Roman Materialism

Professor Matthew Fox's current research project, funded by a Major Research Fellowship from the Leverhulme Trust

It is a commonplace of Roman historical thinking that the growth of personal wealth and influx of luxury goods following Rome’s conquest of the Eastern Mediterranean contributed to the decline of the Republic. This cliché is usually regarded as an expression of a moralistic, and hypocritical, conservatism: whilst enjoying the economic benefits of world-rule, Rome’s luxury-loving élite revelled in literature that extolled the virtues of their thrifty ancestors, and enjoyed the sensationalist condemnation of excess. This mind-set presupposes a mechanistic structure: political events, or the cultural climate, determined by economic trends. Because they were grounded in ideas about how the real world operated, what to us seem moralizing commonplaces could lead to concrete political action. The state regularly took legislative measures to curb luxury and influence morality, and the change from Republic to Empire itself was accompanied by the promise of a return to ancestral frugality. It is clear that in the Roman mind, morality was closely connected to economic activity, and measured in accordance with it.

There is also a metaphorical element: luxury was a historical force, infecting the characters both of individual Romans, and society as a whole, as if a kind of disease; reversing moral decline was spoken of as a cure.
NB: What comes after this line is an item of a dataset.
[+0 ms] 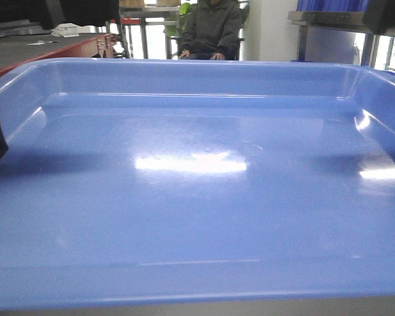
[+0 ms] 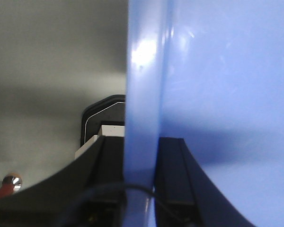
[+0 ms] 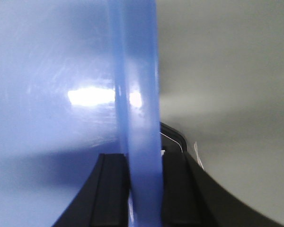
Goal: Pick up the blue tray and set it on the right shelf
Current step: 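Hold the tray with both grippers while the base drives to the shelf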
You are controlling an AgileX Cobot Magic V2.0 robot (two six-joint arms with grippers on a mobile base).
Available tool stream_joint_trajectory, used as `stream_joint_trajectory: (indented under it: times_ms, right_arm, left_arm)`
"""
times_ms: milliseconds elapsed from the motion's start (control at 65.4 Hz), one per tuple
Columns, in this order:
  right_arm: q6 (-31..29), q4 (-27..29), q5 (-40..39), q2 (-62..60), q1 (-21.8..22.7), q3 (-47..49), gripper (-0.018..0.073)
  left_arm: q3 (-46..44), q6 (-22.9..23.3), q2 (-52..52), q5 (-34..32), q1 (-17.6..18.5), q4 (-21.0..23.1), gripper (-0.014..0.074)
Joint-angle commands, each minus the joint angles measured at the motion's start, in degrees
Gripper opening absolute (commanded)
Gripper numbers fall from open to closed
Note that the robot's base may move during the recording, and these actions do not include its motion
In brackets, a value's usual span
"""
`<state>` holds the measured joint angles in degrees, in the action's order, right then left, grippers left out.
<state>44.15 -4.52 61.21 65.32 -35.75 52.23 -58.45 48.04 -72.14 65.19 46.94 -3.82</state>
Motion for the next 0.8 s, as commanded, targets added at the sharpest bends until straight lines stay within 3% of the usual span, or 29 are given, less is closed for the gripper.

The ubiquitous connection of moral and political health to economic factors is compelling evidence of a broader network of ideas about the economic basis of culture. It cannot be called an economic theory, but it does have elements of a materialist view of history – the idea familiar in the Marxist tradition that political events are determined by economic conditions. The aim of this project is to examine how this view of history operated at Rome; to explore its antecedents in Greek thought, and to use it as an interpretative tool for understanding Roman literature, particularly of the late republic and Augustan periods, when both literary and political culture were developing rapidly. Further, it will look at the legacy of Roman thought in modern theories of historical materialism, and their contribution to understanding Roman history.

The research will produce a substantial monograph, Roman Materialism. It will consider materialism as part of a wider system, one that connects thinking about objects, possessions, and economic transactions, with story telling and self-representation. In doing so it will generate a new approach to Latin literature: one that overcomes existing disciplinary boundaries between historical and literary, and enables literary evidence to be understood more closely as part of the historical culture that produced it. Materialism concerns the relationship between thoughts,
words and things. It will provide a fertile frame of reference for a new look at the preoccupations of the major Latin authors and their thinking about Rome’s past.

The main work will be on the authors of the Republican and Augustan periods, but the study will also take into account monumental and artistic survivals. They are themselves closely connected to the writing of the period, and express ideas about the organization of space, and the relationships between individual, environment, and object, that mirror the concerns of the literature. The book will thus move away from the current dominance of literary genre in Latin studies, to explore how a materialist mind-set works in poetry and in prose, and in fictional, historical, and visual representation. The Romans were obsessed by the concrete world that their society had produced, its impact upon their continuing history, and upon the imaginary histories that fill their poetry and bring their mythology to life. With its strong but flexible thematic focus, Roman Materialism will take the understanding of Roman historical thought in a new direction, and demonstrate the centrality of materialist ideas to Roman literature of all kinds.